__Activity__: Your response should consist of the records below, repeated exactly.

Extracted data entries
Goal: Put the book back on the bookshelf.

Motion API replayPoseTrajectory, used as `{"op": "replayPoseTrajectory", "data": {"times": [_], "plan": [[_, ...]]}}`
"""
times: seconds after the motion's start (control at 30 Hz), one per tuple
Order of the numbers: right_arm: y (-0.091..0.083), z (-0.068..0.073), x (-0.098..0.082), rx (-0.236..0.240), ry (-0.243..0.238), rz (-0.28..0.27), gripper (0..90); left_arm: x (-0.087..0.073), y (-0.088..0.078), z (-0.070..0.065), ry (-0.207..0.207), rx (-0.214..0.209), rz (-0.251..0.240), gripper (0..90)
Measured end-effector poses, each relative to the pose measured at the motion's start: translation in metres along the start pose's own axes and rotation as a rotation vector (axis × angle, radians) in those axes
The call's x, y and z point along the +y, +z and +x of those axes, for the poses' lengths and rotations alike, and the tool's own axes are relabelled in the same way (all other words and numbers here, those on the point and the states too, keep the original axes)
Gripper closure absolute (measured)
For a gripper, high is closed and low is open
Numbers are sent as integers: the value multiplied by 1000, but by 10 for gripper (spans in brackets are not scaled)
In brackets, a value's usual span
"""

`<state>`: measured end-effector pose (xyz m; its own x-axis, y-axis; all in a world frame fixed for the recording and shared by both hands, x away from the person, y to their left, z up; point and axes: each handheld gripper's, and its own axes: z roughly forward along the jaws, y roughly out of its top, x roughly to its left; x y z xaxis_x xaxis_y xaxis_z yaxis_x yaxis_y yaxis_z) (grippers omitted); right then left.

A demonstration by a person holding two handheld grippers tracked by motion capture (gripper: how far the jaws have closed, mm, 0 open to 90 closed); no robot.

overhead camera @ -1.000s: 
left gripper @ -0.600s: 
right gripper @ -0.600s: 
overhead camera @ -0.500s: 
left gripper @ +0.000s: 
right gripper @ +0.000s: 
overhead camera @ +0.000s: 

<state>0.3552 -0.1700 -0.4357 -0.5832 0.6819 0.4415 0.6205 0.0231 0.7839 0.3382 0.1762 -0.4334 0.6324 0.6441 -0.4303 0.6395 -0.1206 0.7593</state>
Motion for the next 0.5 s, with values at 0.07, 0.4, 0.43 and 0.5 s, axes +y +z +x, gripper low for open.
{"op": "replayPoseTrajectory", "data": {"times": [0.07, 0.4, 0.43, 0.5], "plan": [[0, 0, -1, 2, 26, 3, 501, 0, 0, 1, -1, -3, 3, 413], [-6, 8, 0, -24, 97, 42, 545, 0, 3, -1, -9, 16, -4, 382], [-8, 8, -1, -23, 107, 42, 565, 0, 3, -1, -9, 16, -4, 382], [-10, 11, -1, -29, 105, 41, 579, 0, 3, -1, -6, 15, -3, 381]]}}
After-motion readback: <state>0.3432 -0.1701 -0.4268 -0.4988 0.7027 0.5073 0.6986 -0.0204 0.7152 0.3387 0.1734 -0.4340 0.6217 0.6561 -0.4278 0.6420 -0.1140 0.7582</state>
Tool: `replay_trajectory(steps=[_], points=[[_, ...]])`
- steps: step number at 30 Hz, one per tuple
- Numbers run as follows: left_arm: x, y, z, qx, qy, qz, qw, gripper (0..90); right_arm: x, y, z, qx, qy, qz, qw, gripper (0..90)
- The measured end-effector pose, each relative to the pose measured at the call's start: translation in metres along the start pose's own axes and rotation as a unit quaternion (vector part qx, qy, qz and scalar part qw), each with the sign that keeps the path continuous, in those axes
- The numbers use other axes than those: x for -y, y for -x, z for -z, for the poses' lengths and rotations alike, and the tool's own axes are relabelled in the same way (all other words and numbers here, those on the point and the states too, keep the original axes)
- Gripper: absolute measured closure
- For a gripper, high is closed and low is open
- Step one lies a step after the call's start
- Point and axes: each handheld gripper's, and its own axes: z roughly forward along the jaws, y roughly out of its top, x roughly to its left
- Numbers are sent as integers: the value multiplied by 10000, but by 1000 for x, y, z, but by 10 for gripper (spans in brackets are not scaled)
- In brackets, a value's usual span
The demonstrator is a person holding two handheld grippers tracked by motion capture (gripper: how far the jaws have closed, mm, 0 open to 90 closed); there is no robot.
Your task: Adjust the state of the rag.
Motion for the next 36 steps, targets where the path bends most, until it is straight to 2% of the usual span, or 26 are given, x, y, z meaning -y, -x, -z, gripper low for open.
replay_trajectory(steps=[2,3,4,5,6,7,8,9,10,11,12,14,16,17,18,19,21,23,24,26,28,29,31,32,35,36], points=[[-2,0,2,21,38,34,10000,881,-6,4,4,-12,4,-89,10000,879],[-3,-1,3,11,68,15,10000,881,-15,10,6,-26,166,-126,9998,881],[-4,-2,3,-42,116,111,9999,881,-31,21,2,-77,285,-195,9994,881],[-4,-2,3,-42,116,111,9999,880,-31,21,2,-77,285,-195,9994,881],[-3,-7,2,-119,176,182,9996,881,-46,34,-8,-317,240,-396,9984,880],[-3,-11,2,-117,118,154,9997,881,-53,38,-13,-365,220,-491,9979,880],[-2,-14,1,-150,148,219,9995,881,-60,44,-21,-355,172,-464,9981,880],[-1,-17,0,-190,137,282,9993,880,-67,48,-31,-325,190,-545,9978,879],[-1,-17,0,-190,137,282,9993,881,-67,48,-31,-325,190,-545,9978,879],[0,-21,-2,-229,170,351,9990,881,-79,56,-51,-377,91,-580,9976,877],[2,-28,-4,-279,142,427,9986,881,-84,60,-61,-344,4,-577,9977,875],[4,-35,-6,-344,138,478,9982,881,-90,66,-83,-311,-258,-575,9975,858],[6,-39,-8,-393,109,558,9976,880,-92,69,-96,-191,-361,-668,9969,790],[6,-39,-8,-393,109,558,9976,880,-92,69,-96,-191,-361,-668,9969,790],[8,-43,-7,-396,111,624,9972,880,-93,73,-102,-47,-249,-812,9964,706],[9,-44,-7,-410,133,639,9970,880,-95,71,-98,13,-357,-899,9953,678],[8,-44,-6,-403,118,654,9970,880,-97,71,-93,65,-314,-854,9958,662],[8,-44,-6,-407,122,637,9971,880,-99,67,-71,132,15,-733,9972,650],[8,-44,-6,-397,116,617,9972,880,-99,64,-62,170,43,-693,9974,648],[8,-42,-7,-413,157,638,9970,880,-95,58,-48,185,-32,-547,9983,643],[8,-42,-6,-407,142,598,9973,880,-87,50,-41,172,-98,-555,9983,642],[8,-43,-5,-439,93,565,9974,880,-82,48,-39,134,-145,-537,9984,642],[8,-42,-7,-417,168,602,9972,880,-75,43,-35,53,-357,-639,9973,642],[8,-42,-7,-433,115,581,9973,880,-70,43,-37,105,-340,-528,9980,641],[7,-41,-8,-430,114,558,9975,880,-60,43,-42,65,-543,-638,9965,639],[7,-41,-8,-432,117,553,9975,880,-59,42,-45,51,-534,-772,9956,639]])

__Solution to this task__:
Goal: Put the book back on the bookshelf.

Motion API replayPoseTrajectory, used as `{"op": "replayPoseTrajectory", "data": {"times": [_], "plan": [[_, ...]]}}`
"""
times: seconds after the motion's start (control at 30 Hz), one per tuple
Order of the numbers: right_arm: y (-0.091..0.083), z (-0.068..0.073), x (-0.098..0.082), rx (-0.236..0.240), ry (-0.243..0.238), rz (-0.28..0.27), gripper (0..90); left_arm: x (-0.087..0.073), y (-0.088..0.078), z (-0.070..0.065), ry (-0.207..0.207), rx (-0.214..0.209), rz (-0.251..0.240), gripper (0..90)
Measured end-effector poses, each relative to the pose measured at the motion's start: translation in metres along the start pose's own axes and rotation as a rotation vector (axis × angle, radians) in those axes
The call's x, y and z point along the +y, +z and +x of those axes, for the poses' lengths and rotations alike, and the tool's own axes are relabelled in the same way (all other words and numbers here, those on the point and the states too, keep the original axes)
Gripper closure absolute (measured)
For a gripper, high is closed and low is open
Numbers are sent as integers: the value multiplied by 1000, but by 10 for gripper (spans in brackets are not scaled)
In brackets, a value's usual span
"""

`<state>`: measured end-effector pose (xyz m; its own x-axis, y-axis; all in a world frame fixed for the recording and shared by both hands, x away from the person, y to their left, z up; point and axes: each handheld gripper's, and its own axes: z roughly forward along the jaws, y roughly out of its top, x roughly to its left; x y z xaxis_x xaxis_y xaxis_z yaxis_x yaxis_y yaxis_z) (grippers omitted); right then left.

A demonstration by a person holding two handheld grippers tracked by motion capture (gripper: how far the jaws have closed, mm, 0 open to 90 closed); no robot.

overhead camera @ -1.000s: 
left gripper @ -0.600s: 
right gripper @ -0.600s: 
overhead camera @ -0.500s: 
left gripper @ +0.000s: 
right gripper @ +0.000s: 
overhead camera @ +0.000s: 

<state>0.3552 -0.1700 -0.4357 -0.5832 0.6819 0.4415 0.6205 0.0231 0.7839 0.3382 0.1762 -0.4334 0.6324 0.6441 -0.4303 0.6395 -0.1206 0.7593</state>
Motion for the next 0.5 s, with values at 0.07, 0.4, 0.43 and 0.5 s, axes +y +z +x, gripper low for open.
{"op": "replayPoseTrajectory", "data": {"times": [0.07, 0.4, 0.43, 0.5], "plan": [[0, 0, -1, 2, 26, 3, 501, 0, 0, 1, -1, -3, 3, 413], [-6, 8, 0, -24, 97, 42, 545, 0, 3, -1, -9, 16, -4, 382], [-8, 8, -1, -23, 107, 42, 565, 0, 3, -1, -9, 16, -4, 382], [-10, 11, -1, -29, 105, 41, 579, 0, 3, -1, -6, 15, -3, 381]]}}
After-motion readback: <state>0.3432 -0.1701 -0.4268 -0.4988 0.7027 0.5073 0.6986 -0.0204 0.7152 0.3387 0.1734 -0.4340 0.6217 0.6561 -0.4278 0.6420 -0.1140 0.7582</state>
Tool: `replay_trajectory(steps=[_], points=[[_, ...]])`
- steps: step number at 30 Hz, one per tuple
- Numbers run as follows: left_arm: x, y, z, qx, qy, qz, qw, gripper (0..90); right_arm: x, y, z, qx, qy, qz, qw, gripper (0..90)
- The measured end-effector pose, each relative to the pose measured at the call's start: translation in metres along the start pose's own axes and rotation as a unit quaternion (vector part qx, qy, qz and scalar part qw), each with the sign that keeps the path continuous, in those axes
- The numbers use other axes than those: x for -y, y for -x, z for -z, for the poses' lengths and rotations alike, and the tool's own axes are relabelled in the same way (all other words and numbers here, those on the point and the states too, keep the original axes)
- Gripper: absolute measured closure
- For a gripper, high is closed and low is open
- Step one lies a step after the call's start
- Point and axes: each handheld gripper's, and its own axes: z roughly forward along the jaws, y roughly out of its top, x roughly to its left
- Numbers are sent as integers: the value multiplied by 10000, but by 1000 for x, y, z, but by 10 for gripper (spans in brackets are not scaled)
- In brackets, a value's usual span
The demonstrator is a person holding two handheld grippers tracked by motion capture (gripper: how far the jaws have closed, mm, 0 open to 90 closed); there is no robot.
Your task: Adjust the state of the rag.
Motion for the next 36 steps, targets where the path bends most, until it is straight to 2% of the usual span, or 26 are given, x, y, z meaning -y, -x, -z, gripper low for open.
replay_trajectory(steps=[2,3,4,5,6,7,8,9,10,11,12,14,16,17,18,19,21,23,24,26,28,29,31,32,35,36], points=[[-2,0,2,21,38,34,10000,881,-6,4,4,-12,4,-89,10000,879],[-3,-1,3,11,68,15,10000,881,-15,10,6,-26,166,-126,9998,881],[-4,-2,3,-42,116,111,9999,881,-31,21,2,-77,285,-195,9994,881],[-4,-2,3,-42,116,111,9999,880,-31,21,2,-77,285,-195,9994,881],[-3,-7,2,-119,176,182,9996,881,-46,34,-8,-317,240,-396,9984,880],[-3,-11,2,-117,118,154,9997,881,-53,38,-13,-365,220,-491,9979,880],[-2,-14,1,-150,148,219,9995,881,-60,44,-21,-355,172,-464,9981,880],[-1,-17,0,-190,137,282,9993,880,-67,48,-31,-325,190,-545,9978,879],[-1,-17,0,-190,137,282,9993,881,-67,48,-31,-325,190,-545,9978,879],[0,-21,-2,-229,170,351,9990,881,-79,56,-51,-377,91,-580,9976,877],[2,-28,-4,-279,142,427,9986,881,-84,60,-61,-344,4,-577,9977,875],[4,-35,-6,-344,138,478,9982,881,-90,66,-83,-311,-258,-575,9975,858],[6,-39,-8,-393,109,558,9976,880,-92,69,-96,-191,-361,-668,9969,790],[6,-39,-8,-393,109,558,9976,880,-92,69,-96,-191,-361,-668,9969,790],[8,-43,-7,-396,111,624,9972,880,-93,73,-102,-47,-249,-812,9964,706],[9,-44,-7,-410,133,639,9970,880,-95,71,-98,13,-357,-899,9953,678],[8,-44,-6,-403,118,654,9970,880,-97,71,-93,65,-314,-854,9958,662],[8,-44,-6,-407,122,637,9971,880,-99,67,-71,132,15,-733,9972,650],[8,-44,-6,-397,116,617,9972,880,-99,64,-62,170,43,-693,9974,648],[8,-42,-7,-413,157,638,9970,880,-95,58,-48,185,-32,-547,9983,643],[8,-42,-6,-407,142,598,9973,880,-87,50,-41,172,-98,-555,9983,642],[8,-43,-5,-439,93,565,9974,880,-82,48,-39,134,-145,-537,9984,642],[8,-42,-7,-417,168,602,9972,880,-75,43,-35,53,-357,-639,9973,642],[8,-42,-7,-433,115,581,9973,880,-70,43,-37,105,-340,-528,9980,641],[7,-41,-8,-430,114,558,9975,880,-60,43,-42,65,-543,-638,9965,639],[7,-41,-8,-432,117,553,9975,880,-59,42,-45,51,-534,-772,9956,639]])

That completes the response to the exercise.